At UCLA, the new program is expected to bring $7.2 million in federal research funds over four years and tap the resources of UCLA's genetic medicine program, particularly its Clinical Genomics Center, one of only three nationwide of its kind. Using a simple blood sample from a patient and both parents, massively parallel computing techniques search the exome -- the 37 million base pairs in 20,000 genes where most known genetic disorders are thought to arise -- to pinpoint the genetic variation responsible for causing a patient's disease.
Such discoveries sometimes point to existing therapies or treatments that can manage a patient's condition, lessen his or her suffering or clarify the prognosis, said UCLA's Dr. Stanley Nelson, one of the directors of the UCLA mystery-disease program now set for expansion.
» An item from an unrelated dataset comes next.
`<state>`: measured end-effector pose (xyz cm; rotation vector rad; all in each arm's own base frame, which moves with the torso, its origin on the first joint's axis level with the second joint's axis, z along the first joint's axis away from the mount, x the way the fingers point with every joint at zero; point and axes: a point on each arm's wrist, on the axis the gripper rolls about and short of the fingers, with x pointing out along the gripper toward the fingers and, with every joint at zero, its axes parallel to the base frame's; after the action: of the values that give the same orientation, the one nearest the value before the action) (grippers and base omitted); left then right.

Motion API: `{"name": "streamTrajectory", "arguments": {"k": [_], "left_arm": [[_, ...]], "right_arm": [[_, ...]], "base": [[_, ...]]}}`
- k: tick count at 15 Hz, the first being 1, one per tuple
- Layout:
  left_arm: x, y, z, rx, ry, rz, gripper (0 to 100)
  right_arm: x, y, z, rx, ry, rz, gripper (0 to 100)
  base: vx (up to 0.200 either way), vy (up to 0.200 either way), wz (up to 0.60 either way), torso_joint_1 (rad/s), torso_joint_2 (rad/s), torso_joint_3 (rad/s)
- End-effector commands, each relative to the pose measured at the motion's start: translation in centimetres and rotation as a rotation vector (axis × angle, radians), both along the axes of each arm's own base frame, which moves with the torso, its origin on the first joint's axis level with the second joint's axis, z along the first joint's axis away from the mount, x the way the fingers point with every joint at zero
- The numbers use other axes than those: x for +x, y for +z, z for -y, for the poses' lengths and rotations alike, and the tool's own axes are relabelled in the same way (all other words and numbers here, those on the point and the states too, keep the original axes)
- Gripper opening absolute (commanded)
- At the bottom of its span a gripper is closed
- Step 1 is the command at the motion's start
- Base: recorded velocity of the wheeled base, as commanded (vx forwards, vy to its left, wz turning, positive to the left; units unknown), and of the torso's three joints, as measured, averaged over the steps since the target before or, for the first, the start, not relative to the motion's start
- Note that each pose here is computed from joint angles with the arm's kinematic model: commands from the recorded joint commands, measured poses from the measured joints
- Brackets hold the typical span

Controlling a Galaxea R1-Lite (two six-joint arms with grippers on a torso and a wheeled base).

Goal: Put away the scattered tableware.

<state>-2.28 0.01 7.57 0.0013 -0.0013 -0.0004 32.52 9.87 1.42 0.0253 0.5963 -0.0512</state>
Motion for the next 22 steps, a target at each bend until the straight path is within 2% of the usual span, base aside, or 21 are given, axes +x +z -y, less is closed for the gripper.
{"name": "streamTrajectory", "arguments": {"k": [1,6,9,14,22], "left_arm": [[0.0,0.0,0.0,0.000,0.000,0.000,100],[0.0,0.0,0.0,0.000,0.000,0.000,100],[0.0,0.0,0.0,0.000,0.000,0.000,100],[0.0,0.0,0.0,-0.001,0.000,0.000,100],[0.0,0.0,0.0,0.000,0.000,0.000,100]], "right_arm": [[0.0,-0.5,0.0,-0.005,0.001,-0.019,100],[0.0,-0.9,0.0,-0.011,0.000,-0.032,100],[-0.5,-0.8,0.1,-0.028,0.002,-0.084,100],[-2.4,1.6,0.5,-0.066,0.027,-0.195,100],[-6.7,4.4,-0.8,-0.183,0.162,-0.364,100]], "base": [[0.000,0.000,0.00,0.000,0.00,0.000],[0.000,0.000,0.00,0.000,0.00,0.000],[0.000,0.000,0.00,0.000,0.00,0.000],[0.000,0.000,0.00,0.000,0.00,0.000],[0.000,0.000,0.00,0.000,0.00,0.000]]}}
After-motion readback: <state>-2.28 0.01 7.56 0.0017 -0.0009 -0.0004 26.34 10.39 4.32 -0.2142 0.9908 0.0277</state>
The discoveries often help elucidate the basic molecular processes at work in a patient's disease -- and others like it, Nelson added. That can guide pharmacology researchers in developing new treatments for such disorders.
As scientists increasingly discern the roles and functions of unexplored genes, they are sure to happen upon unexpected discoveries, Nelson added in an interview. The discovery of a genetic basis for a sick infant's failure to gain weight, for instance, might shed light on the processes that start the ball rolling in child obesity, he suggested. That, in turn, might lead to ways to address a nationwide public health scourge.
Finally, for anguished families confronted with a very sick child and a disease of unknown origin, such discoveries can set a course for future family-building free of the disease, Nelson added.
One family turned to Nelson and his colleagues with the mystery of an infant child whose brain was under constant assault by seizures -- a disorder for which there was no family history. The UCLA clinicians were able not only to identify the infant's seizure disorder as a genetic condition; they also pinpointed the exact location of the genetic mutation responsible for the condition, which was ultimately fatal.
If the parents choose to try for another child and are willing to undergo in vitro fertilization, that information can be used to look for the mutation in the embryos created, and choose only those without it for implantation.
"We're being asked to close the diagnostic odyssey" for these patients, said Nelson, a professor of human genetics whose research explores the genetic bases of cancers, neuropsychiatric disorders and muscular dystrophy. "Now we have the tools in routine clinical practice where we can and should be able to figure it out."
Harvard Medical School will serve as the coordinating center of the newly enlarged Undiagnosed Diseases Network. Investigators there will develop a set of common practices across the network so that member institutions select, evaluate and diagnose patients in similar ways. Network members will collect and share data.
No patient will be turned away from participation in the Undiagnosed Diseases Network because he or she lacks health insurance coverage.
At UCLA, all patient studies will take place at the university's Clinical Translational Research Center of the Clinical and Translational Science Institute on campus. UCLA will begin accepting applications in the fall.